Using Monte Carlo Simulations in R to Test Methodological Advances in Social Policy Research
This is a guest post written by Kristin Porter, Senior Research Associate at MDRC. MDRC is a nonprofit, nonpartisan education and social policy research organization dedicated to learning what works to improve programs and policies that affect the poor.
Methodology Innovation at MDRC
For more than 40 years, MDRC has been a leader in advancing the most rigorous research methods in program evaluation and in sharing what we have learned with the field. MDRC is at the forefront of both the theoretical refinement and practical use of cutting-edge designs to solve real-world research problems.
The following examples describe just a few recent and ongoing areas of methodological research, often done in collaboration with researchers at other institutions:
- Beyond measuring average program impacts, it is important to understand how impacts vary. Therefore, MDRC researchers are investigating conceptual and statistical issues involved in using multisite randomized trials to learn about and from variation in program effects across individuals and across program sites. Learning about variation in program effects involves detecting and quantifying it.
- In recent years, the regression discontinuity design (RDD) has gained widespread recognition as a quasi-experimental method that, when used correctly, can produce internally valid estimates of causal effects of a treatment, a program, or an intervention In a traditional RDD, subjects (e.g., students) are rated according to a single, numeric index (e.g., a test score), and treatment assignment is determined by whether one’s rating falls above or below an exogenously defined cut-point value of the rating. The parameter of interest in a traditional RDD is the average treatment effect at the cut-point, or “treatment frontier,” which represents the average effect for the subpopulation of individuals whose ratings equal the cut-point value. MDRC researchers have recently developed recommendations for estimating causal parameters in multiple-rating RDD’s and are currently investigating the external validity, or generalizability, of RDD parameters.

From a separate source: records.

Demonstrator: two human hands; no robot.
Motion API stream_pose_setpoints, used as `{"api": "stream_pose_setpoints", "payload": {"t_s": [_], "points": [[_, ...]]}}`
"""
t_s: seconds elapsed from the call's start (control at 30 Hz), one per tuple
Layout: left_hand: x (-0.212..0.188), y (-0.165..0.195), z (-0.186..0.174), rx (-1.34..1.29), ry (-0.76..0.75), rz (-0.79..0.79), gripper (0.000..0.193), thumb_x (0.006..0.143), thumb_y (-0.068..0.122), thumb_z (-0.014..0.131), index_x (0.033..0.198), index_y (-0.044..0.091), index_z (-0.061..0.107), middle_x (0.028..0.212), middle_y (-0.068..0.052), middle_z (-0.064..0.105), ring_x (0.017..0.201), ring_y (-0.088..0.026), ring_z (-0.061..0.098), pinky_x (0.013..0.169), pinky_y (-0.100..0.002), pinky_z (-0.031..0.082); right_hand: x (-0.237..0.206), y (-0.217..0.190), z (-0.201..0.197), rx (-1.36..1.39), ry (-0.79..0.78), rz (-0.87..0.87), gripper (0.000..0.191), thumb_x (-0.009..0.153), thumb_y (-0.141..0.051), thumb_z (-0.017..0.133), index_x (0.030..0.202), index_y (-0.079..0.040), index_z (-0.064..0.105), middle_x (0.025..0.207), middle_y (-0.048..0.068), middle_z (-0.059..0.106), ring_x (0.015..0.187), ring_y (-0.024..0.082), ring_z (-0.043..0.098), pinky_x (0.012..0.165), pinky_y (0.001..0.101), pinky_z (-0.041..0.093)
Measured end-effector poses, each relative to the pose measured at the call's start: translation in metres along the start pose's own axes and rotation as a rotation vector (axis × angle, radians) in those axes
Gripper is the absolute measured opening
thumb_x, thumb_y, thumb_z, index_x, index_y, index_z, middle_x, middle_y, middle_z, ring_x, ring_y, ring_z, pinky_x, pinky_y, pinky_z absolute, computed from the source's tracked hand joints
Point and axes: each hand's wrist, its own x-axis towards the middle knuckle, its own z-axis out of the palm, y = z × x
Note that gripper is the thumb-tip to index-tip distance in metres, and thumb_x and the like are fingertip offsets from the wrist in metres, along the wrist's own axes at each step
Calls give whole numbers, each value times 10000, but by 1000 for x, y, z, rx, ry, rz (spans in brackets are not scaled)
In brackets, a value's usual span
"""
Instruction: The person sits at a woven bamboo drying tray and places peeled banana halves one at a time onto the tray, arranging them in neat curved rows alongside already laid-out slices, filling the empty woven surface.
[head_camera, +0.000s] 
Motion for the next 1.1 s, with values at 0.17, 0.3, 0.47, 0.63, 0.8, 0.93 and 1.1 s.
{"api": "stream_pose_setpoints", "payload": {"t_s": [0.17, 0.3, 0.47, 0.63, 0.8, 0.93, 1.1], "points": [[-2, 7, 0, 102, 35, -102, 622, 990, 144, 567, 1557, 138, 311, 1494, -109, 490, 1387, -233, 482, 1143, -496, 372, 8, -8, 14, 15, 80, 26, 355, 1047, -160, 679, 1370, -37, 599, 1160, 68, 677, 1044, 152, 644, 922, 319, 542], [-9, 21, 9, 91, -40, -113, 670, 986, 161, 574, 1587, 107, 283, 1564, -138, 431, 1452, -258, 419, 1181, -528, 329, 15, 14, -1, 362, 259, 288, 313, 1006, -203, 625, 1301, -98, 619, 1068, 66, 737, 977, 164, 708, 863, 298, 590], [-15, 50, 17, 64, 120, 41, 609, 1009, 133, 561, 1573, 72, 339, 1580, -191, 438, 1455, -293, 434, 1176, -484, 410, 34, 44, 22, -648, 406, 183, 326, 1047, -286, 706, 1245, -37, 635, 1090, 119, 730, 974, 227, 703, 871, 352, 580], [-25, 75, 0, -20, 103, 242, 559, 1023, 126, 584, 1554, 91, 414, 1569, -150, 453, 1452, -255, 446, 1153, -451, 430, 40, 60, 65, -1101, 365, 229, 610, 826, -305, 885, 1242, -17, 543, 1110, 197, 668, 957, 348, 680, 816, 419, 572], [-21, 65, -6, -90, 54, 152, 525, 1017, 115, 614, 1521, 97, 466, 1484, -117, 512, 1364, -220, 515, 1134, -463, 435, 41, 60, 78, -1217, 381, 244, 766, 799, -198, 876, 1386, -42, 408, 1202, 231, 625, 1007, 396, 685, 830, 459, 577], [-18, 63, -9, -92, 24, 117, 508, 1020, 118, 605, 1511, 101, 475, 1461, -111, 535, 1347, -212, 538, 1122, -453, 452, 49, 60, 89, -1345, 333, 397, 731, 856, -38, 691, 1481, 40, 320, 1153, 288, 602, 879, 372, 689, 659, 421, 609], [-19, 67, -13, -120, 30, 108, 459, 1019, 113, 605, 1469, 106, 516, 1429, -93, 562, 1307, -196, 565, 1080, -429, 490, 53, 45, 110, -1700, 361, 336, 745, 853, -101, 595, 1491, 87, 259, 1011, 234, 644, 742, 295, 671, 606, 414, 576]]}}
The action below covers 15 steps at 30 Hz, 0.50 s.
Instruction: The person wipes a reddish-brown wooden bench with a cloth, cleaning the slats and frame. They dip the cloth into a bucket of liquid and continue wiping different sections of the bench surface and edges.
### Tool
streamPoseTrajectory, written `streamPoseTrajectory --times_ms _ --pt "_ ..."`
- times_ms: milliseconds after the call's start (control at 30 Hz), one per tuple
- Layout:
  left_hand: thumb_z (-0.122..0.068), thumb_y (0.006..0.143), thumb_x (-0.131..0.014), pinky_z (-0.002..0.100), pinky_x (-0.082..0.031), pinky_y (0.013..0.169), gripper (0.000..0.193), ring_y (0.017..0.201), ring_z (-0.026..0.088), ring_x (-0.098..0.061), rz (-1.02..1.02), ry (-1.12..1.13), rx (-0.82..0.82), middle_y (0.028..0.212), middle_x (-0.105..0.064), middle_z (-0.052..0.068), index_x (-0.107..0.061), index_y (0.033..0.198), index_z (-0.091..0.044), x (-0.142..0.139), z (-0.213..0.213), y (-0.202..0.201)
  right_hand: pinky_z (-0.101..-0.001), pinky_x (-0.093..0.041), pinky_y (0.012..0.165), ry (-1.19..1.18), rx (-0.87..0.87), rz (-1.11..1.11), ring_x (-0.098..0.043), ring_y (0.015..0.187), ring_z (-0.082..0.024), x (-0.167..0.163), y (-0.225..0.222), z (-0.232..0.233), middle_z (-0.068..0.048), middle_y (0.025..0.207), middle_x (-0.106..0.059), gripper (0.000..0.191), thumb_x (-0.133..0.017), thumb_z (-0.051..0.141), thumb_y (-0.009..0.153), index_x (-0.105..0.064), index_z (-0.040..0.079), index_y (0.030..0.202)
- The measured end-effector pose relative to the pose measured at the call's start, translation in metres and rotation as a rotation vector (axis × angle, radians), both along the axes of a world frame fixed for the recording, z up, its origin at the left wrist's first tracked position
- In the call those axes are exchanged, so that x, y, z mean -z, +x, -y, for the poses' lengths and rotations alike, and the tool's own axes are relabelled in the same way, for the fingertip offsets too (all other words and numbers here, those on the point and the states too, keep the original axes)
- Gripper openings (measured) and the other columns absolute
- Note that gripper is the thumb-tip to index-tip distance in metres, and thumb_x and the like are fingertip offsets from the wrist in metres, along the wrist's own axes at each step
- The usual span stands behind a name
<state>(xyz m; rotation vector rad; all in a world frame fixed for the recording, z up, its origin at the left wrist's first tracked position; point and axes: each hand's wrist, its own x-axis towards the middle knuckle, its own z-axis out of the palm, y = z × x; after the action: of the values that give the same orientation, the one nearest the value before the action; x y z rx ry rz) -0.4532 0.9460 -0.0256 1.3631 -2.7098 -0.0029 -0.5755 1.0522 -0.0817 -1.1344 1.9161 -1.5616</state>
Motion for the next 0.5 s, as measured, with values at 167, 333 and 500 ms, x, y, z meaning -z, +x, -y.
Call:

- Researchers are often interested in testing the effectiveness of an intervention on multiple outcomes, for multiple subgroups, at multiple points in time, or across multiple treatment groups. The resulting multiplicity of statistical hypothesis tests can lead to spurious findings of effects. Multiple testing procedures (MTPs) are statistical procedures that counteract this problem by adjusting p-values for effect estimates upward. While MTPs are increasingly used in impact evaluations in education and other areas, an important consequence of their use is a change in statistical power that can be substantial. Unfortunately, researchers frequently ignore the power implications of MTPs when designing studies. Consequently, in some cases, sample sizes may be too small, and studies may be underpowered to detect effects as small as a desired size. In other cases, sample sizes may be larger than needed, or studies may be powered to detect smaller effects than anticipated. MDRC researchers developed methods for estimating multiple definitions of power when using MTPs and produced empirical findings on how power is affected by the use of MTPs.
MDRC researchers use a variety of approaches to thoroughly test and validate new research methods before using them in our studies and sharing them with field. These include theoretical derivations, empirical comparisons using real data, and empirical checks using simulated data. Moreover, methods researchers at MDRC publish widely in peer-reviewed journals.
How MDRC Tests New Methods with Monte Carlo Simulations
It is the empirical checks using simulated data that led us to Domino. Commonplace in statistical research, MDRC often employs Monte Carlo simulation techniques, which can be very computationally intensive. With Domino’s computing platform for R, we have been able to dramatically speed up our simulation analyses.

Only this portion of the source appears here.